« 2020年1月からの予定です | Main | 「習慣」を自分の味方につける »

2020.04.09

正当にこわがることはなかなかむつかしい

Photo_20200409141101

「ものをこわがらな過ぎたり、こわがり過ぎるのはやさしいが、正当にこわがることはなかなかむつかしい」

 

明治から昭和初期に活躍された寺田寅彦(18781935)の言葉だそうです。

 

新型コロナウィルス感染症の影響によって、世界は大きく揺れています。当社も政府の緊急事態宣言を受けて、8日から在宅勤務となりました。創業して20年目、もちろんはじめてのことです。

 

経営には、「3つの時期」があります。

 

  • なんでもかんでもうまくいく、「上り坂」の時があります。

「何をやっても失敗する気がしない」なんて時期ですね。経営者冥利につきる時期です。

 

  • そして、「下り坂」の時があります。

「仕事の結果がでない」だけでなく、未解決で放置していた問題が火を噴きはじめる時期があります。
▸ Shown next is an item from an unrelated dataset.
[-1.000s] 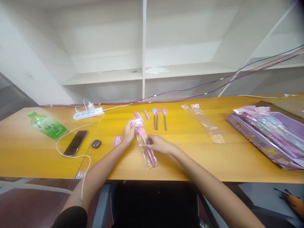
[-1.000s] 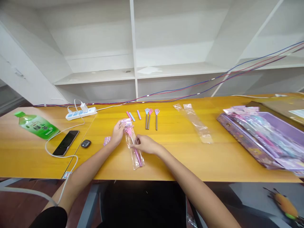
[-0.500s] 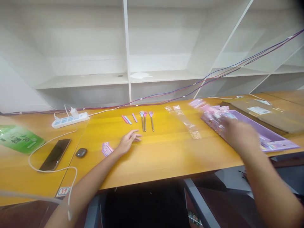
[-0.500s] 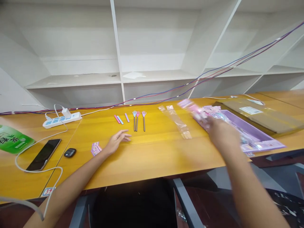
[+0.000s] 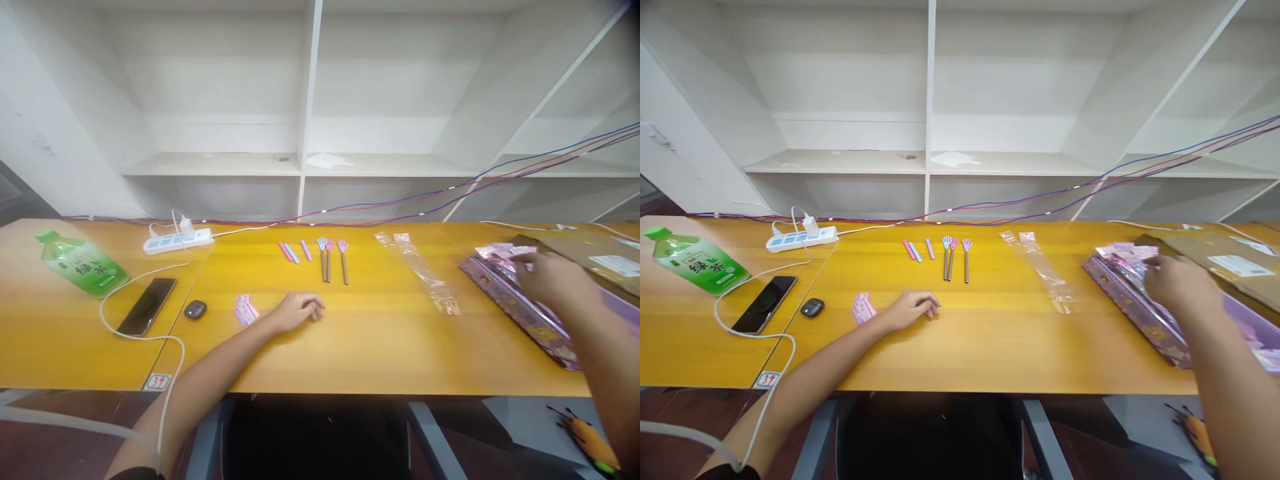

なぜか、人が離れて行ったり、商品に欠陥がみつかったり一気にいろんなできとごが噴出して火消しに追われる時期です。

 

  • 最後が、「まさか・・」の時です。

「想定外のできごと」ってやつですね。「おいおい、そんな心構えできてないよ」と口にしたくなるような出来事は、やってきます。いやだけど、自然の摂理ですからいたしかたない。

 

今、多くの企業が、この「まさか」に直面している時期でしょう。で、こんな時代には冒頭にあげた「正当にこわがる」センスと知恵が求められると思います。

 

けど、「正当にこわがる」はとてもむずかしいです。

 

なぜなら、「正当にこわがる」ための材料となる「情報」が不確かですし、そもそも感染症のことなどここ何年(何十年?)も考えたことないような人間(=私のような人間)には、専門知識も経験も判断力もないからです。

 

そして、人間には「エゴ」(自我)があります。

 

エゴの絶対使命は「自分を生存させること」ですから、それが自分自身の判断を曇らせてしまう。恐怖や不安に押しつぶされて、「正当に」ができないわけです。

 

そんなとき、「正当にこわがる」をどのように形にしていけばいいのでしょう?

 

・・・わたしは、「心の絶対安静につとめる」ことに尽きると思います。

 

お釈迦様の教えである仏教、インドで誕生したヨーガ哲学、日本古来の信仰である神道・・・こうした古くから続いて人間の支えとなってきた教えは、

 

「『まさか』の際に、『やるべきこと』と『やらなくてもいいこと』の識別をどのようにつけていくか?」

 

を教えてくれるような気がしていてなりません。その道の専門家はなんていうかわかりませんが、小さな会社を経営する一実務者としては「まさか」のときにこれほどまでに使える叡智はないと思います。

 

安静になった心には、「正当に」がやどります。

 

それは、「やるべきこと」と「やらなくてもいいこと」との混乱状態がほどけてきたということです。必要以上に悲観的になったり、買い占めに一喜一憂してみたい「やらなくてもいいこと」にエネルギーを費やして消耗することは、きっと少なくなってくるはずです。

 

「まさか」は、わたちたちから「識別能力」を奪ってしまいます。くれぐれも、「慌て者のおっちょこちょい」にならないためにも、心を平静にして識別能力を取り戻したいものです。